I started writing stories when I was five or six, almost as soon as the basic syntax of English had gelled in my head. Like any relationship that lasts that long, there have been dry spells and rough spots. Times when I hated writing and wanted it to stop coming around. Times when I loved it, stalked it shamelessly, cried and begged it to come back to me. Best friend. Worst enemy. Indifferent neighbor with a dog that barks at 3 am.
Most often, and especially since I started writing novels, it has reminded me of a boy from my home town. Jimmy was a few years older and rough. The sort of boy who by sixth grade was taking smoke breaks on the school loading dock with the lunch ladies.
Winter in southwest Kansas is mostly a place brutal wind and no precipitation, a place without hills for sledding. Every once in a while, we get real snow, deep and luscious. Snow so deep it turns barns and buses into sledding hills.
I think I was ten, Jimmy thirteen and already gone onto junior high. A few blocks from my house was a construction site and a foot of snow had turned the house frame and a nearby pile of dirt into the perfect hill for sledding, if you were brave enough to scrabble up to the second story roof and ride down on cardboard.

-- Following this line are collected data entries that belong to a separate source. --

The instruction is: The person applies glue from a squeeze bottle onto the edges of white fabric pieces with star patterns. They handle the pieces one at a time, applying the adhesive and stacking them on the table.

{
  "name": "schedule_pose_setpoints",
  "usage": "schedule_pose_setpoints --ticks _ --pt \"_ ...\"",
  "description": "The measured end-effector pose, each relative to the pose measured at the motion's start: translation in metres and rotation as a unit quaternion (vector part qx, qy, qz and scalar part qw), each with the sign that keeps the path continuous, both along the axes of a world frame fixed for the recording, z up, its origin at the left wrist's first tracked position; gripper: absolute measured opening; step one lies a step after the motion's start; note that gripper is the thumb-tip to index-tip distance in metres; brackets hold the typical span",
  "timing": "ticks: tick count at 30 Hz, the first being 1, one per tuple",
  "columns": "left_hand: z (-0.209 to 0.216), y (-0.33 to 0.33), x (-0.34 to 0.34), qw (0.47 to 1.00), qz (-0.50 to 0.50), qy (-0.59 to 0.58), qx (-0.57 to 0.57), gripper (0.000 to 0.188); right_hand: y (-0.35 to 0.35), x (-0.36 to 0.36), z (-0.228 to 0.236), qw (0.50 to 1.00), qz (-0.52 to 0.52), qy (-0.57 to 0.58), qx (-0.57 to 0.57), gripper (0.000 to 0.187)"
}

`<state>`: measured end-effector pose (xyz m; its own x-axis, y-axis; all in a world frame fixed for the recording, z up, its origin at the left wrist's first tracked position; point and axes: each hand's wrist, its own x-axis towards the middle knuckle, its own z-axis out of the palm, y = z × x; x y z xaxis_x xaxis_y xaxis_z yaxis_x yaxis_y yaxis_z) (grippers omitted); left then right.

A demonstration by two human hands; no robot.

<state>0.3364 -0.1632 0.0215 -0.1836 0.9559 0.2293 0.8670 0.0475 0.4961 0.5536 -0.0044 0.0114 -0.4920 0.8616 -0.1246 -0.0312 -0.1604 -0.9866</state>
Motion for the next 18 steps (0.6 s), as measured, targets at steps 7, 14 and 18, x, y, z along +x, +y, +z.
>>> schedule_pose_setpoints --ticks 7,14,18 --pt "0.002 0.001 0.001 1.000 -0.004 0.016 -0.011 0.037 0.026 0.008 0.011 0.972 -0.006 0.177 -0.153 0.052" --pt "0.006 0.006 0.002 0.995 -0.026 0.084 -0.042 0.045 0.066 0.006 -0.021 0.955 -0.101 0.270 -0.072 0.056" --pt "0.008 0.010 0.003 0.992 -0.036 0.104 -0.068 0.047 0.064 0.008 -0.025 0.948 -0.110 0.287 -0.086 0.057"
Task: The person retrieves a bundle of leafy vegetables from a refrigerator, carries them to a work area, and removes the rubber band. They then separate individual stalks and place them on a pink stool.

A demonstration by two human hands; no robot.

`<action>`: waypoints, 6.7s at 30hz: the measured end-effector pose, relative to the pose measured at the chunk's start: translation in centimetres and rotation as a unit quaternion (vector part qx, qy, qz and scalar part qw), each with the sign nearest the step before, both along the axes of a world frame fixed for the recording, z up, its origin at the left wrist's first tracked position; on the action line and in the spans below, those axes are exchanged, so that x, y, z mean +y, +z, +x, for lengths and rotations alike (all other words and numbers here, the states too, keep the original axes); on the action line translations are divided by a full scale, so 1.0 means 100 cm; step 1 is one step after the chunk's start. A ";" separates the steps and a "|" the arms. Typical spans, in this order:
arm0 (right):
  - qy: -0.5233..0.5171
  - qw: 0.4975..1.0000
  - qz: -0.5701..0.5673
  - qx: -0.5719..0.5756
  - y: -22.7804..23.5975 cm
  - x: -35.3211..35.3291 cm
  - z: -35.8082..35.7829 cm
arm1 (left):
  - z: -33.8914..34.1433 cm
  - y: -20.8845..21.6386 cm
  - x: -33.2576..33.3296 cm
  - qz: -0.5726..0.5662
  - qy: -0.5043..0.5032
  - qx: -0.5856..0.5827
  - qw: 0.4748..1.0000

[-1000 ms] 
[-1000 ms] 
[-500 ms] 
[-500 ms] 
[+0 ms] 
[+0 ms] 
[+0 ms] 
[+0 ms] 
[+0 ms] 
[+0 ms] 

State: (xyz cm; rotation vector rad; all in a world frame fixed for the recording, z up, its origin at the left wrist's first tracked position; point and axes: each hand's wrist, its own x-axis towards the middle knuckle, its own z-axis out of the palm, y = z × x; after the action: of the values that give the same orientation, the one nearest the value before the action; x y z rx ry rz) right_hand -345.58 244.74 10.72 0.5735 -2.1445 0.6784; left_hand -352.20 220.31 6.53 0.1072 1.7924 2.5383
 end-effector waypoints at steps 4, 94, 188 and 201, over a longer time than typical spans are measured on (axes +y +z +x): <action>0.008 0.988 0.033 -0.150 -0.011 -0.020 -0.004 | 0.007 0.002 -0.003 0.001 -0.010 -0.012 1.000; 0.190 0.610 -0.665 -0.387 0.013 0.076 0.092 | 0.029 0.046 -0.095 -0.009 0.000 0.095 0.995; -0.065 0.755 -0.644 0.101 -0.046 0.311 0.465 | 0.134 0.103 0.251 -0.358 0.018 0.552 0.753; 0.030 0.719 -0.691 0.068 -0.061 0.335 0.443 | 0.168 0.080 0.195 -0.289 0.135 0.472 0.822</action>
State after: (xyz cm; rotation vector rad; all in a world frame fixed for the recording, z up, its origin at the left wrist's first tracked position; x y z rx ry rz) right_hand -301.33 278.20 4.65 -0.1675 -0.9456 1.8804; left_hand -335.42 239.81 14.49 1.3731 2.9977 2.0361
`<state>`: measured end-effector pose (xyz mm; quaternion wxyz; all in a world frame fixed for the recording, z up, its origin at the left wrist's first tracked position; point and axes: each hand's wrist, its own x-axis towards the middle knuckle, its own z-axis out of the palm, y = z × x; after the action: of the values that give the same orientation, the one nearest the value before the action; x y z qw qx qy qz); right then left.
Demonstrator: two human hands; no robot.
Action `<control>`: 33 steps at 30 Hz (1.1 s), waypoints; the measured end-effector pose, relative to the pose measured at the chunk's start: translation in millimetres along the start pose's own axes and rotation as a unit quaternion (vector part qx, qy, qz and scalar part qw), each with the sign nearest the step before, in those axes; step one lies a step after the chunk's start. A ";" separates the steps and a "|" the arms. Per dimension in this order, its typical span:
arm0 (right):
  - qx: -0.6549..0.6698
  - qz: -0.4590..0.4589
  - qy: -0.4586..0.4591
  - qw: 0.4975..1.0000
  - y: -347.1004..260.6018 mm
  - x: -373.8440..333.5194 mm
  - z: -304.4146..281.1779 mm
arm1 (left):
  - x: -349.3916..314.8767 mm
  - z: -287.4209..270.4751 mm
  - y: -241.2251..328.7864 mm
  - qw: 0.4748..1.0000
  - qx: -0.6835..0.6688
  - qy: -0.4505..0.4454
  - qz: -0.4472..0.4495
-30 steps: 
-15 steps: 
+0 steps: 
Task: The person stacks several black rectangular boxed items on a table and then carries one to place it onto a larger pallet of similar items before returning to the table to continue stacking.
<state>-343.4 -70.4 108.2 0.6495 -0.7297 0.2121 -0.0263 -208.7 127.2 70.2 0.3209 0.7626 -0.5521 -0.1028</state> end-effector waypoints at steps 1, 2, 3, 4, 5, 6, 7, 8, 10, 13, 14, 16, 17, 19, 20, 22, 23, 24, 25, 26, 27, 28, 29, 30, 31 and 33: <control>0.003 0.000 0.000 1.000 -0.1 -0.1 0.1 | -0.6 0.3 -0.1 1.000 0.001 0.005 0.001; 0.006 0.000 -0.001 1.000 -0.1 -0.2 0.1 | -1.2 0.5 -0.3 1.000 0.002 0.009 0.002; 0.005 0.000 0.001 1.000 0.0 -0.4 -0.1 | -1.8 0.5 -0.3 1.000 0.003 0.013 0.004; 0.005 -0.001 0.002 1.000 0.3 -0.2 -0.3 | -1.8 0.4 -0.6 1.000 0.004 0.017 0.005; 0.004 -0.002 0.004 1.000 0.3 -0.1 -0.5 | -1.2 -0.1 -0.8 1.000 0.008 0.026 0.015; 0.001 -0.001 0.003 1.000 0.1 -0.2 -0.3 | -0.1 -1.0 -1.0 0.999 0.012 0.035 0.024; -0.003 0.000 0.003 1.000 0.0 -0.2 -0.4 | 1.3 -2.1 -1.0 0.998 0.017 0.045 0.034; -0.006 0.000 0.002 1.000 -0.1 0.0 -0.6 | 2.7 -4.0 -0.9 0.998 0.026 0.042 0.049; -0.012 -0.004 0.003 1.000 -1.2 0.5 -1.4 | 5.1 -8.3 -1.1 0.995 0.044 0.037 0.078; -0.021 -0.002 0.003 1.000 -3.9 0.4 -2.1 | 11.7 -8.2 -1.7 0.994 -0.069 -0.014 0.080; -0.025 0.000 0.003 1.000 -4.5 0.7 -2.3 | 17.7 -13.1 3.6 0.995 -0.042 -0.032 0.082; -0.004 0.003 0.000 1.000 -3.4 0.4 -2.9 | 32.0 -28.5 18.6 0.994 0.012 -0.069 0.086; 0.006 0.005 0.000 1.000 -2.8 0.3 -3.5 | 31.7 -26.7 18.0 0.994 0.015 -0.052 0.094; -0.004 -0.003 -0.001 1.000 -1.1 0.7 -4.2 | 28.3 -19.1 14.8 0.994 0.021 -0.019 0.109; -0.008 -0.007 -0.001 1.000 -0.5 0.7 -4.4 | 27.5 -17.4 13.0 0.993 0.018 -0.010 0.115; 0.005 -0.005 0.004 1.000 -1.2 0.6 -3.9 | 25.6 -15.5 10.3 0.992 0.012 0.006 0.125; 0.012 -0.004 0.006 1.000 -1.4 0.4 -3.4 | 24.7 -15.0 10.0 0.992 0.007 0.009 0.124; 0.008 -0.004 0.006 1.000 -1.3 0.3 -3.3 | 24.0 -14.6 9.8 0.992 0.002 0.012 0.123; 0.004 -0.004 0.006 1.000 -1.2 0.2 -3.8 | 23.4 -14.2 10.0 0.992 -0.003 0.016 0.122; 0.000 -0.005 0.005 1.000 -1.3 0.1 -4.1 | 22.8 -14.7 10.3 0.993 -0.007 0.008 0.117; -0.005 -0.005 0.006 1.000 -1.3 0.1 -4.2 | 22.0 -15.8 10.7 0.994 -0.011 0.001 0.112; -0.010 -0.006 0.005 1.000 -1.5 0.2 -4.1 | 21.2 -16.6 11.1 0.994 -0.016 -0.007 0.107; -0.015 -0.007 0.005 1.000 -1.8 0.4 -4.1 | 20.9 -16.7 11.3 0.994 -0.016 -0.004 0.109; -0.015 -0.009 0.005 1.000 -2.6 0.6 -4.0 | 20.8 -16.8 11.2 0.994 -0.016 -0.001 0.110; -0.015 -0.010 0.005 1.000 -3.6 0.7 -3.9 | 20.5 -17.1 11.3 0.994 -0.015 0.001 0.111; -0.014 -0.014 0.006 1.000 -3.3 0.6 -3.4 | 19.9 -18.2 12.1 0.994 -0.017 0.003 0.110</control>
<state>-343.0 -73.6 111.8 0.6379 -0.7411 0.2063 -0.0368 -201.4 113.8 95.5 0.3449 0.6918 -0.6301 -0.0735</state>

For the most part I watched–the writer’s curse. To observe and document. Jimmy had just come down the hill and stood in jeans, boots, and a t-shirt. No coat, no gloves. He lit a cigarette and laughed with his friends, daring them to go up. Then he turned to me, nobody to him. I doubt he knew my name.
“You wanna go?” he said.
I don’t know if I nodded, shrugged, or anything, but he took me by the waist and boosted me up to grab the edge of the house’s front porch roof. He came up after me, dragging a chunk of cardboard from a refrigerator box. With him forcing me ahead, we climbed up over the front gable, onto the upper roof, and shuffled to the chimney stack by the garage. From there lay a plunging hill of snow, supported by nothing–just a massive drift built by the wind coming off the Rockies.
Sitting up was too dangerous, concentrated too much weight in too little space. We went lying down, me on my stomach on the cardboard, Jimmy on top of me, his cigarette almost in my hair.
We didn’t stop when we hit the bottom, but skidded another twenty or thirty yards, going too fast, into the ditch and up over the unplowed road. In the field on the opposite side of the road, I lay stunned in the middle of corn stubble. Jimmy leaned over me, his cigarette crumpled in the side of his mouth, a streak of blood from his nose to his lip.
“You alright? You’re okay.” He grabbed me by the front of my coat and hauled me up, laughing. Both of us laughing.
“Cool, huh? Wanna go again?” he said.
On the best days, that’s what writing is like. Wanna go again?